USAID, RI start anti-AIDS project
USAID, RI start anti-AIDS project
JAKARTA (JP): Indonesia and the United States Agency for
International Development (USAID) has started a US$ 26.7 million
project aimed at containing the spread of AIDS.
Hidajat Hardjoprawito of the Indonesia's Ministry of Health
and Charles F. Weden of USAID on Monday signed the HIV/AIDS
Prevention Project (HAPP) which will support the existing anti-
AIDS campaign.
USAID will contribute US$20 million of the total funds.
Among the programs to be carried out are campaigns to increase
public awareness of the Human Immunodeficiency Virus, which
causes the Acquired Immune Deficiency Syndrome.
The project will also seek ways to improve diagnosis and
provide counseling for HIV patients and other sexually-
transmitted diseases, and to expand access to services that
prevent the diseases' transmission.
The Indonesian government has already made HIV/AIDS prevention
a national priority, developing last year a National AIDS
Strategy and a Five-year Plan of Action for containing the spread
of the virus.
President Soeharto launched on Saturday a family AIDS-
awareness movement, putting the onus on families to prevent, and
fight against, the deadly disease.
"The HAPP project is designed to directly support the
Indonesian government's ongoing efforts to promote family
resilience by combating HIV/AIDS," Weden said.
In support of the National AIDS Strategy, the project will
provide information and education to increase public awareness of
how HIV/AIDS is transmitted and how it can be prevented, Weden
said.
"This effort will encourage people to reduce behavior that
places them at risk of infection and will seek to dispel the
various myths that still surround HIV/AIDS," he said.

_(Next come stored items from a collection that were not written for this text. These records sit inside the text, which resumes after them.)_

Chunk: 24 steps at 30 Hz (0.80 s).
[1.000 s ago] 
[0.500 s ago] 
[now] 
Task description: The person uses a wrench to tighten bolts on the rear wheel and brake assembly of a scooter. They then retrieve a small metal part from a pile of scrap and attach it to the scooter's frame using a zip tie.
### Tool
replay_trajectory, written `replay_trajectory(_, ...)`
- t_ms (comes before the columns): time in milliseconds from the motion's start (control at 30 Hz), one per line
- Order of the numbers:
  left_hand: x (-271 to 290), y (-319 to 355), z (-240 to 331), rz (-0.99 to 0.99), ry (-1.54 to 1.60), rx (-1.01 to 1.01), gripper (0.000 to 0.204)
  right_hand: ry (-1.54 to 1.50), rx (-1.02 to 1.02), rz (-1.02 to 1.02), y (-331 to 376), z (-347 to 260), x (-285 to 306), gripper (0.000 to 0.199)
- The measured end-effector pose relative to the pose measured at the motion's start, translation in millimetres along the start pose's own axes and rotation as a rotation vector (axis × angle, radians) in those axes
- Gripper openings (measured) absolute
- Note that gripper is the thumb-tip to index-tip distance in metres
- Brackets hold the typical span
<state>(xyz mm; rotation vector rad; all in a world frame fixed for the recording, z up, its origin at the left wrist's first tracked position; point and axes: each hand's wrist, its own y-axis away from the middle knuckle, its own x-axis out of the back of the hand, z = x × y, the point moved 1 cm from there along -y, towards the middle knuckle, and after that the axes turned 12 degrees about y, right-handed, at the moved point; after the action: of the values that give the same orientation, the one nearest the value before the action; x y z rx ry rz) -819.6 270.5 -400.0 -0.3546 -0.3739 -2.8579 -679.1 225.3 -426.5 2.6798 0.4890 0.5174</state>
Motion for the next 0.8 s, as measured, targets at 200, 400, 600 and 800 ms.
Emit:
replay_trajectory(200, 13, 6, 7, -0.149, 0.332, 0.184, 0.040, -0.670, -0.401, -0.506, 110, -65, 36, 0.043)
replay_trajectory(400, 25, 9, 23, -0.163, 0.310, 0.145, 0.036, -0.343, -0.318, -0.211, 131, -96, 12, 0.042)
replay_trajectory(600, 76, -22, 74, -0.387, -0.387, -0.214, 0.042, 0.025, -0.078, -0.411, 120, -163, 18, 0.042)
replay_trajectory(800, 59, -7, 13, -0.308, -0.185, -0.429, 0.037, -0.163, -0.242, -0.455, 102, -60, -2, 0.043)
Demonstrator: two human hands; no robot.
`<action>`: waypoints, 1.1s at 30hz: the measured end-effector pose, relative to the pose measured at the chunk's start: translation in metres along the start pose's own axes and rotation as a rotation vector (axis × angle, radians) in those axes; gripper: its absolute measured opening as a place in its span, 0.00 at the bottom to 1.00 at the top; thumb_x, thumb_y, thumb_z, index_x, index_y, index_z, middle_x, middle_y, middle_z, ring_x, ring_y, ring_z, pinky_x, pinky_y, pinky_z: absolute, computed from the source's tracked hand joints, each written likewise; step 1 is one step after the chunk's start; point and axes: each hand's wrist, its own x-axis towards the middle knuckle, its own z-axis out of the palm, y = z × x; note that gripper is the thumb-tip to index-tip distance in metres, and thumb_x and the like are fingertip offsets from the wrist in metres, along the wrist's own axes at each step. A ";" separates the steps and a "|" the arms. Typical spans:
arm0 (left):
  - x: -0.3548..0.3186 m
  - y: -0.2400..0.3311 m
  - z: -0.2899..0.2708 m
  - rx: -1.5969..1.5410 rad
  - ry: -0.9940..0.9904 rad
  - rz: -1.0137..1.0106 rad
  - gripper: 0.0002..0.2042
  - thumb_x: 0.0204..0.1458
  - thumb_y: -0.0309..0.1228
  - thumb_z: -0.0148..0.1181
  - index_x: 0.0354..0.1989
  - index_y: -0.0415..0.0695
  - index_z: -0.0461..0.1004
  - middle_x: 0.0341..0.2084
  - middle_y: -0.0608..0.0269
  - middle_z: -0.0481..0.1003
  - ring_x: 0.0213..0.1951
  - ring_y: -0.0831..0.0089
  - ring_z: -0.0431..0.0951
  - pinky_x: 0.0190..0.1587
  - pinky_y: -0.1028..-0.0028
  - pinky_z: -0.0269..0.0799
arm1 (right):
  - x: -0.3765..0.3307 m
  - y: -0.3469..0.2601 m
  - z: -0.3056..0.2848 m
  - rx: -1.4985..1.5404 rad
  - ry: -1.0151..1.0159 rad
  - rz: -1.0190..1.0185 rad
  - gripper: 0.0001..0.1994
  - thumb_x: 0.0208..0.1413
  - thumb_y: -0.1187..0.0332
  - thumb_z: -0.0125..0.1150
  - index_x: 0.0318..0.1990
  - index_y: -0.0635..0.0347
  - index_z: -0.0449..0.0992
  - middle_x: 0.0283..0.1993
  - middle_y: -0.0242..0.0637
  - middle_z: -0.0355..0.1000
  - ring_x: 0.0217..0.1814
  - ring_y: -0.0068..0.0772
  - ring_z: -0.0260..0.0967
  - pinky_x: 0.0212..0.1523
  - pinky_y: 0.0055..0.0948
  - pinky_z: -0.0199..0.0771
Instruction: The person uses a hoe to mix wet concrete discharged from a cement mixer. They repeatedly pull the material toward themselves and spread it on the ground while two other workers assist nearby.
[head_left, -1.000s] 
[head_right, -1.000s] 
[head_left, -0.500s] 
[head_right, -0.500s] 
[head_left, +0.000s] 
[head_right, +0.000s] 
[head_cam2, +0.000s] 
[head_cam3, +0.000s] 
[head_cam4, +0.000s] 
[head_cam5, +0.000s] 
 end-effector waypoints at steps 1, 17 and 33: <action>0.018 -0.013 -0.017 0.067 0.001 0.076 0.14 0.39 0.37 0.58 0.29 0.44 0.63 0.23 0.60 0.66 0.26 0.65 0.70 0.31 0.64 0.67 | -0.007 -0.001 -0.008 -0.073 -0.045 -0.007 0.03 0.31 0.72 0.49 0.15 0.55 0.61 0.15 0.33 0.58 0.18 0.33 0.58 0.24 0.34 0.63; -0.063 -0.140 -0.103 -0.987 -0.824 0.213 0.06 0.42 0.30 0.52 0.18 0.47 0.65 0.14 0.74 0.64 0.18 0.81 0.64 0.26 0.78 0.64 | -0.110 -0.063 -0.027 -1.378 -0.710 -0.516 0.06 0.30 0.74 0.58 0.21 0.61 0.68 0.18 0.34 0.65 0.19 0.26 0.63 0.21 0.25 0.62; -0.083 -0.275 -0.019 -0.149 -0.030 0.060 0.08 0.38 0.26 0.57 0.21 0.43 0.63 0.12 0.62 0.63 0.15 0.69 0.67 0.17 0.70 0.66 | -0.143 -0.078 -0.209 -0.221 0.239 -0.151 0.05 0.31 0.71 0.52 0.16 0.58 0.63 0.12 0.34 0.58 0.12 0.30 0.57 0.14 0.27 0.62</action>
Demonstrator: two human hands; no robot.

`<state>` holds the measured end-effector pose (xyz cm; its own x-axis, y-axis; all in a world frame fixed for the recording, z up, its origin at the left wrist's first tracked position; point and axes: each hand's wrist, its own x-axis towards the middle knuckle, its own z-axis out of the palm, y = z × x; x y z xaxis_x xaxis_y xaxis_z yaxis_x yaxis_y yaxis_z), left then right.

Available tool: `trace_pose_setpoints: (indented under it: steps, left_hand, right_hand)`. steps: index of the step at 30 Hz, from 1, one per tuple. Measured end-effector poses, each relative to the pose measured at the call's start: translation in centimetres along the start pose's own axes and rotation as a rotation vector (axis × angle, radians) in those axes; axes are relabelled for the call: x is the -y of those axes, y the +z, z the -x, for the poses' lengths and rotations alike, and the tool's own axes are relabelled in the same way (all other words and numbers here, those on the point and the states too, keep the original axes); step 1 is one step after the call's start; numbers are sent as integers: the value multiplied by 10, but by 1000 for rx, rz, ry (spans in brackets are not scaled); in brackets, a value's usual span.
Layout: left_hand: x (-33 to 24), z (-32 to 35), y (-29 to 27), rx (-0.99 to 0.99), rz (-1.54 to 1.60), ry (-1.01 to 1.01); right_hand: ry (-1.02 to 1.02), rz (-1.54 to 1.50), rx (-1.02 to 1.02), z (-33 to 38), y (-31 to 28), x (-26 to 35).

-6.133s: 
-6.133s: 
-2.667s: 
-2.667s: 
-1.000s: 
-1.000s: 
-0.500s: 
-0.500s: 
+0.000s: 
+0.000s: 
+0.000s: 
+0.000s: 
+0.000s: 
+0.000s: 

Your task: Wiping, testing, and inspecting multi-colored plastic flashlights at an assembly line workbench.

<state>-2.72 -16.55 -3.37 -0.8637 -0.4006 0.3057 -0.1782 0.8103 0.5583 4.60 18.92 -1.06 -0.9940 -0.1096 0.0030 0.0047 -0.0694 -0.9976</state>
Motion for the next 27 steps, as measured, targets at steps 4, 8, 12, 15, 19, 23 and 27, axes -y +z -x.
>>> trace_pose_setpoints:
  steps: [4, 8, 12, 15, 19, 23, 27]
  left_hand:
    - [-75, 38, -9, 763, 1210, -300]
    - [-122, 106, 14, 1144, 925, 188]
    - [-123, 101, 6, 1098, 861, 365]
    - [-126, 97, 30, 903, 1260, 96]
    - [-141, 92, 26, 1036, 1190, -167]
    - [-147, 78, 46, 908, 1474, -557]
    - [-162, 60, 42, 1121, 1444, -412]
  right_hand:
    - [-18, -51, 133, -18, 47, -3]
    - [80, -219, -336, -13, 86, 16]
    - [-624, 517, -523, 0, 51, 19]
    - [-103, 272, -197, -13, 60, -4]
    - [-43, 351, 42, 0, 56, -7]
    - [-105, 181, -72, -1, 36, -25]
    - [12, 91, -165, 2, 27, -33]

"The project seeks to engage all members of society in the
fight against HIV/AIDS," explained Joseph Carney, who heads up
USAID's Human and Institutional Resource Development Office.
AIDS was first reported here in 1987. As of last December, 67
Indonesians are known to have AIDS and at least 208 others have
tested HIV positive.
A number of officials, however, have said that the actual HIV
figure could be 200 times higher, and could reach 50,000 by the
end of this year. (swe)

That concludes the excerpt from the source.